Christopher Fetsch

Christopher Fetsch

Robert G. Merrick Research Chair at the Zanvyl Krieger Mind/Brain Institute; Assistant Professor of Neuroscience

Contact Information

Research Interests: Neurobiology of Perceptual Decision Making and Multisensory Integration

Education: Ph.D., Washington University in St. Louis

Dr. Christopher Fetsch is an Assistant Professor of Neuroscience at the John Hopkins University School of Medicine and an investigator in the Zanvyl Krieger Mind/Brain Institute. His work focuses on the neurobiology of multisensory decisions, decision confidence, and the perception of self-motion.

Dr. Fetsch received his PhD in 2009 from Washington University in St. Louis under the joint supervision of Gregory DeAngelis and Dora Angelaki. His graduate work explored how neurons in extrastriate visual cortex combine visual and vestibular signals to enable precise judgments of self-motion direction, or heading. In 2010 he joined the laboratory of Michael Shadlen at the University of Washington (later Columbia University) as a postdoctoral fellow. There, he used both conventional and emerging causal methods to study how cortical activity gives rise to a perceptual choice, as well as the animal’s confidence in that choice. Dr. Fetsch joined the Johns Hopkins faculty in 2017.

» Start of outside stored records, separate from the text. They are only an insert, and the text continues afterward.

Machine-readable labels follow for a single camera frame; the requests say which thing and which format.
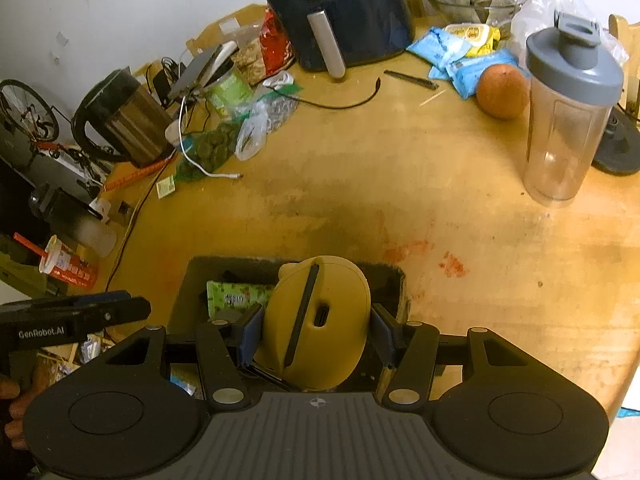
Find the black pen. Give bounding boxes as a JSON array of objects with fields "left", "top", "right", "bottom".
[{"left": 383, "top": 69, "right": 436, "bottom": 89}]

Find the brown cardboard box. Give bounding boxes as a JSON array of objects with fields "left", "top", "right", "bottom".
[{"left": 167, "top": 255, "right": 407, "bottom": 397}]

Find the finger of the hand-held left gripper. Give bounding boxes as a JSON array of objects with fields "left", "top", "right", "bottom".
[{"left": 49, "top": 289, "right": 152, "bottom": 339}]

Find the black round base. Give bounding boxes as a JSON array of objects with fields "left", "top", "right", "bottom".
[{"left": 592, "top": 109, "right": 640, "bottom": 177}]

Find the clear shaker bottle grey lid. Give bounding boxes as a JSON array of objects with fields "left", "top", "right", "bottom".
[{"left": 522, "top": 10, "right": 626, "bottom": 207}]

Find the flat brown cardboard sheet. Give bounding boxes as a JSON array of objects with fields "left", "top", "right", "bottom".
[{"left": 185, "top": 4, "right": 271, "bottom": 62}]

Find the red snack bag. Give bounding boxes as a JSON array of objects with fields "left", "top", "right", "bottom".
[{"left": 259, "top": 7, "right": 296, "bottom": 79}]

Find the grey smartphone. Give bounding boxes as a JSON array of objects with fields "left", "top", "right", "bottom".
[{"left": 167, "top": 42, "right": 239, "bottom": 104}]

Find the clear plastic bag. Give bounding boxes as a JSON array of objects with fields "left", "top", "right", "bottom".
[{"left": 509, "top": 0, "right": 629, "bottom": 62}]

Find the yellow earbud case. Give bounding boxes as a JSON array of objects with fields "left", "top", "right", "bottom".
[{"left": 252, "top": 254, "right": 372, "bottom": 392}]

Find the white foil seal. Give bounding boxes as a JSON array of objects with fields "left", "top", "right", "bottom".
[{"left": 262, "top": 70, "right": 296, "bottom": 89}]

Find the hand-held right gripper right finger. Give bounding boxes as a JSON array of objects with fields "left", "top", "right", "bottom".
[{"left": 370, "top": 304, "right": 541, "bottom": 406}]

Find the white charging cable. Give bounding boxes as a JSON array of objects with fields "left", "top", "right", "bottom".
[{"left": 178, "top": 94, "right": 245, "bottom": 180}]

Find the orange ruler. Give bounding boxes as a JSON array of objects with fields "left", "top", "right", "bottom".
[{"left": 102, "top": 157, "right": 176, "bottom": 192}]

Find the small white cup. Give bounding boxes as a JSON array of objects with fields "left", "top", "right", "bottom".
[{"left": 165, "top": 119, "right": 187, "bottom": 147}]

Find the thin black cable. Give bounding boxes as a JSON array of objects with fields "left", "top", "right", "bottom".
[{"left": 264, "top": 75, "right": 382, "bottom": 110}]

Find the dark blue air fryer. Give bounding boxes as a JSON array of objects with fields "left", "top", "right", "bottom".
[{"left": 249, "top": 0, "right": 416, "bottom": 82}]

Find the plastic bag of seeds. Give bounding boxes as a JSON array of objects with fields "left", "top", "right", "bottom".
[{"left": 234, "top": 84, "right": 304, "bottom": 162}]

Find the bag of oats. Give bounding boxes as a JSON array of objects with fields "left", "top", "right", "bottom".
[{"left": 232, "top": 34, "right": 266, "bottom": 87}]

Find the frosted white cup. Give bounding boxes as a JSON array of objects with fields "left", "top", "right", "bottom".
[{"left": 74, "top": 212, "right": 119, "bottom": 260}]

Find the bicycle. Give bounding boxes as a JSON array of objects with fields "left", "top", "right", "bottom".
[{"left": 0, "top": 78, "right": 62, "bottom": 144}]

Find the steel electric kettle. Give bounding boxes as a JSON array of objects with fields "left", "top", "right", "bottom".
[{"left": 70, "top": 68, "right": 174, "bottom": 169}]

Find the orange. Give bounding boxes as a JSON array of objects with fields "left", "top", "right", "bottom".
[{"left": 475, "top": 64, "right": 531, "bottom": 121}]

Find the person's left hand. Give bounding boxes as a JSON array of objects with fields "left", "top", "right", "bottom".
[{"left": 0, "top": 380, "right": 35, "bottom": 452}]

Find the drink cup with red straw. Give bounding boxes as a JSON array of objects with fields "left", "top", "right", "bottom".
[{"left": 12, "top": 232, "right": 99, "bottom": 289}]

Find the light blue wipes packet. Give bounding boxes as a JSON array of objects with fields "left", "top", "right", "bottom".
[
  {"left": 405, "top": 27, "right": 474, "bottom": 69},
  {"left": 428, "top": 49, "right": 521, "bottom": 101}
]

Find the bag of green discs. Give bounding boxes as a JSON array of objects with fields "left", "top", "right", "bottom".
[{"left": 174, "top": 122, "right": 249, "bottom": 181}]

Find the yellow wipes packet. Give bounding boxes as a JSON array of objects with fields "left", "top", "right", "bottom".
[{"left": 443, "top": 23, "right": 501, "bottom": 58}]

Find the wooden chair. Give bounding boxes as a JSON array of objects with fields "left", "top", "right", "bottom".
[{"left": 607, "top": 13, "right": 640, "bottom": 112}]

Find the green can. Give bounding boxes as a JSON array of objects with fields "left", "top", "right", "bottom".
[{"left": 204, "top": 67, "right": 254, "bottom": 121}]

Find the green printed tube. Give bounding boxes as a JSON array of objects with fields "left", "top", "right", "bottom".
[{"left": 206, "top": 279, "right": 276, "bottom": 320}]

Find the long black floor cable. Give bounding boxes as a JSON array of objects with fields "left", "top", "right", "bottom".
[{"left": 102, "top": 159, "right": 171, "bottom": 294}]

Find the black power adapter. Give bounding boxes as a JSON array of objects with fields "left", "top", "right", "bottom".
[{"left": 147, "top": 57, "right": 189, "bottom": 106}]

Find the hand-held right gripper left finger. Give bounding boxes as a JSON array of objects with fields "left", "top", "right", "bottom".
[{"left": 85, "top": 305, "right": 266, "bottom": 411}]

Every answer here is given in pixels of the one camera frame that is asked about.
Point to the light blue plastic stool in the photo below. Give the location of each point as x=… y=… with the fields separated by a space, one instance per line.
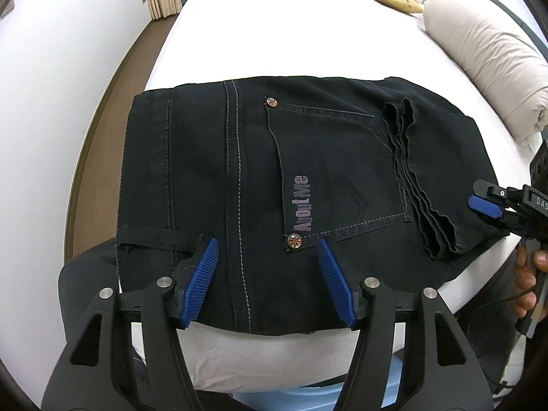
x=317 y=396

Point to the person's right hand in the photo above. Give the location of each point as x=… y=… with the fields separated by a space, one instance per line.
x=528 y=282

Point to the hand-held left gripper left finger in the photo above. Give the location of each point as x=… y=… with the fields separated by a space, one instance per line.
x=199 y=282

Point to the white bed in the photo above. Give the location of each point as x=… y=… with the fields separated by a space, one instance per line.
x=299 y=34

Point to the black denim pants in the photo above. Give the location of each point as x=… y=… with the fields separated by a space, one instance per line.
x=257 y=180

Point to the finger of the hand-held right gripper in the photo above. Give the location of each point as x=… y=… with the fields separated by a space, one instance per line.
x=483 y=206
x=492 y=189

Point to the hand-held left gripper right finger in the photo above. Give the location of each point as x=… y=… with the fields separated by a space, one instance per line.
x=336 y=282

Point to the rolled white duvet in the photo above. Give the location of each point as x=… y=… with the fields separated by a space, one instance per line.
x=483 y=51

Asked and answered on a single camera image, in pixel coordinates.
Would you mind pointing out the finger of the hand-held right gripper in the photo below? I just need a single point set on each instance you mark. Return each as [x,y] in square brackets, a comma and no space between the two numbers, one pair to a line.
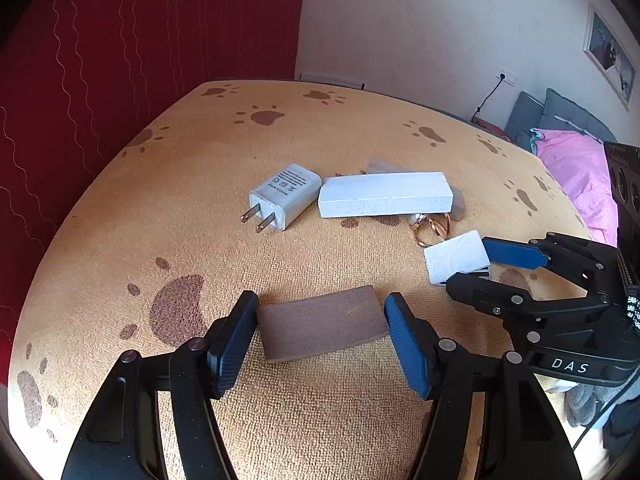
[480,290]
[515,254]

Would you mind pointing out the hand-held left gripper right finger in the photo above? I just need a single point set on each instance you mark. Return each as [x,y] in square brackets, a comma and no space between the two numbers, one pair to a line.
[410,345]

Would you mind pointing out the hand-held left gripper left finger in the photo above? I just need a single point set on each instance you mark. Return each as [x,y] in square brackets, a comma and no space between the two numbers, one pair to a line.
[232,345]

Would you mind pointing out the small white speckled block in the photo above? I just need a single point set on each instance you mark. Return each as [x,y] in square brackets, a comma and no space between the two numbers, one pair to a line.
[455,257]

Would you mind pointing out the dark brown wooden block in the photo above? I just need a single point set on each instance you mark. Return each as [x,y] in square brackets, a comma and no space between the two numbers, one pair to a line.
[320,322]

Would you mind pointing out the long white speckled block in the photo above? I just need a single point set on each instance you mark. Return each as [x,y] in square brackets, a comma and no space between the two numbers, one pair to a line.
[385,195]

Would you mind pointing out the white plug charger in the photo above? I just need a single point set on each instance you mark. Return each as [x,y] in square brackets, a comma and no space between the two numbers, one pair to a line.
[287,195]

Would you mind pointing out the light wooden block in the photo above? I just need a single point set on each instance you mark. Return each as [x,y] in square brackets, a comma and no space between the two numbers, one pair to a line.
[457,205]

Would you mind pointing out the pink duvet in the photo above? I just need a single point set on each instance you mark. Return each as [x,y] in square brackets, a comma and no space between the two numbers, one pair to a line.
[575,170]

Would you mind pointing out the red cardboard box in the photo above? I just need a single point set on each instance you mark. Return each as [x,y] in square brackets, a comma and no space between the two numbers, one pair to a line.
[492,126]

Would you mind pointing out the grey bed headboard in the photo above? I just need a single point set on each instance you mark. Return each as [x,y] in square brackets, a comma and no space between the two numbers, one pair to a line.
[565,110]

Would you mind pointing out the yellow paw print blanket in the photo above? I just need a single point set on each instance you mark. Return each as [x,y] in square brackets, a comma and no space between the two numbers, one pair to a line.
[200,185]

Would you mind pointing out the red curtain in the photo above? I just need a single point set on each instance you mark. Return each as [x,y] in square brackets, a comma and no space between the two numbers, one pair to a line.
[125,85]

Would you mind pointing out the white wall socket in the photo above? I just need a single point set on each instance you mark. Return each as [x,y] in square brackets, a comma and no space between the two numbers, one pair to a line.
[507,77]

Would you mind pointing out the framed wall picture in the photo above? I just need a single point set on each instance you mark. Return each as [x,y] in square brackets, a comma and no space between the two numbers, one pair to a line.
[607,50]

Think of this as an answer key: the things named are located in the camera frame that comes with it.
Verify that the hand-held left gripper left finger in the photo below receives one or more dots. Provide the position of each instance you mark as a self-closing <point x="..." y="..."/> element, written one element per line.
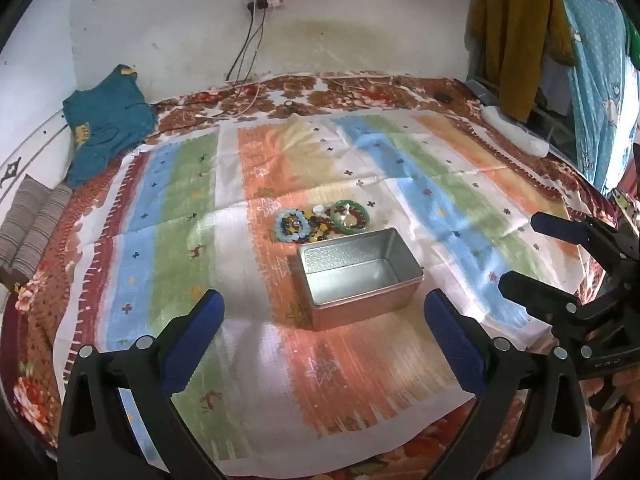
<point x="192" y="345"/>

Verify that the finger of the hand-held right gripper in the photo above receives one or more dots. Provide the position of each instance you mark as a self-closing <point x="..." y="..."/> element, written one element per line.
<point x="560" y="230"/>
<point x="530" y="292"/>

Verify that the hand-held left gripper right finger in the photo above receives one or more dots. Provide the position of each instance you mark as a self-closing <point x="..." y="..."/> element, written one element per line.
<point x="455" y="340"/>

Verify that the silver metal tin box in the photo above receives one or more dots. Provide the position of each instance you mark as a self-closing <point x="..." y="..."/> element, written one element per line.
<point x="350" y="280"/>

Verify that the green jade bangle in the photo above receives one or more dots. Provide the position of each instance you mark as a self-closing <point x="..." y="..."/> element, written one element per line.
<point x="362" y="220"/>

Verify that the blue dotted hanging cloth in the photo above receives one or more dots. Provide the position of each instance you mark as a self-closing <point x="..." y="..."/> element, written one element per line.
<point x="595" y="60"/>

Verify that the colourful striped woven cloth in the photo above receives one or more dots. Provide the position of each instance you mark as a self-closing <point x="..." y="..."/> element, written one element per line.
<point x="250" y="170"/>

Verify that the green cloth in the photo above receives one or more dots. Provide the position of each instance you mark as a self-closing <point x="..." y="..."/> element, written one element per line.
<point x="633" y="45"/>

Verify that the mustard yellow hanging garment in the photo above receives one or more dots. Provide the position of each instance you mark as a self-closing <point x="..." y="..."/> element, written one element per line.
<point x="520" y="35"/>

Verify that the grey striped cushion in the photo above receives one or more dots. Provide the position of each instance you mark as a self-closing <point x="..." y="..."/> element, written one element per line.
<point x="30" y="230"/>

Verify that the teal shirt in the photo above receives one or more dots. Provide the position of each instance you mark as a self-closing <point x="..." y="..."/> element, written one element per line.
<point x="110" y="125"/>

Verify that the white bed headboard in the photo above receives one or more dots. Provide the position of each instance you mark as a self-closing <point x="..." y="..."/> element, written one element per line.
<point x="20" y="160"/>

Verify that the white power strip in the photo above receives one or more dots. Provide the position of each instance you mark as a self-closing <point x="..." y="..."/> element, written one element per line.
<point x="270" y="1"/>

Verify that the grey metal frame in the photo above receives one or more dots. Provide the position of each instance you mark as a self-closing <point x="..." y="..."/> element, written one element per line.
<point x="481" y="89"/>

Neural basis of perceptual decision making and multisensory integration

Our senses do not reflect the external world with perfect fidelity; on the contrary, sensory information is inherently noisy and often ambiguous. How do humans and animals make adaptive perceptual decisions in the face of such uncertainty?

My research addresses this question on two fronts: (a) how the brain combines information from multiple sensory modalities, and (b) how it establishes a level of confidence in a decision. Confidence—the degree of belief that a pending decision will turn out to be correct—is crucial for guiding behavior in complex environments, yet it only recently has become amenable to neuroscientific investigation. We use behavioral assays to ask animal subjects how confident they are in decisions about visual stimuli while recording and manipulating neural activity in sensory and decision-related brain areas. To complement traditional causal methods such as electrical microstimulation and pharmacological inactivation, we have developed and refined optogenetic approaches for activating and inactivating neuronal populations with greater spatial and temporal specificity. The results to date support the idea that confidence arises from the same neural mechanism—bounded evidence accumulation—that explains the choice itself and the time needed to decide.

Our current work brings the experimental and theoretical toolkit of decision making to bear on the more natural case of multiple, time-varying sensory inputs. For example, as an animal moves through its environment, it can use both visual and vestibular cues to judge its speed and direction of self-motion (and confidence therein). Exploring how neural circuits perform this feat, despite the inherent uncertainty of the incoming signals, will shed light on general principles of higher brain function.

Selected publications

  • Fetsch CR, Odean NN, Jeurissen D, El-Shamayleh Y, Horwitz GD, Shadlen MN. (2018) Focal optogenetic suppression in macaque area MT biases direction discrimination and decision confidence, but only transiently. Elife. 2018 Jul 27;7:e36523.
  • Fetsch CR, Kiani R, Newsome WT, and Shadlen MN. (2014)
    Effects of cortical microstimulation on confidence in a perceptual decision.
    Neuron 83(4): 797-804.
  • Fetsch CR, Pouget A, DeAngelis GC, and Angelaki DE. (2011)
    Neural correlates of reliability-based cue weighting during multisensory integration. Nature Neuroscience 15(1): 146-54.
  • Gu Y, Fetsch CR, Gu Y, Adeyemo B, Angelaki DE, and DeAngelis GC. (2010)
    Decoding of MSTd population activity accounts for variations in the precision of heading perception. Neuron 66(4): 596-609. 
  • Fetsch CR, Turner AH, DeAngelis GC, and Angelaki DE. (2009)
    Dynamic re-weighting of visual and vestibular cues during self-motion perception. Journal of Neuroscience 29: 15601-12.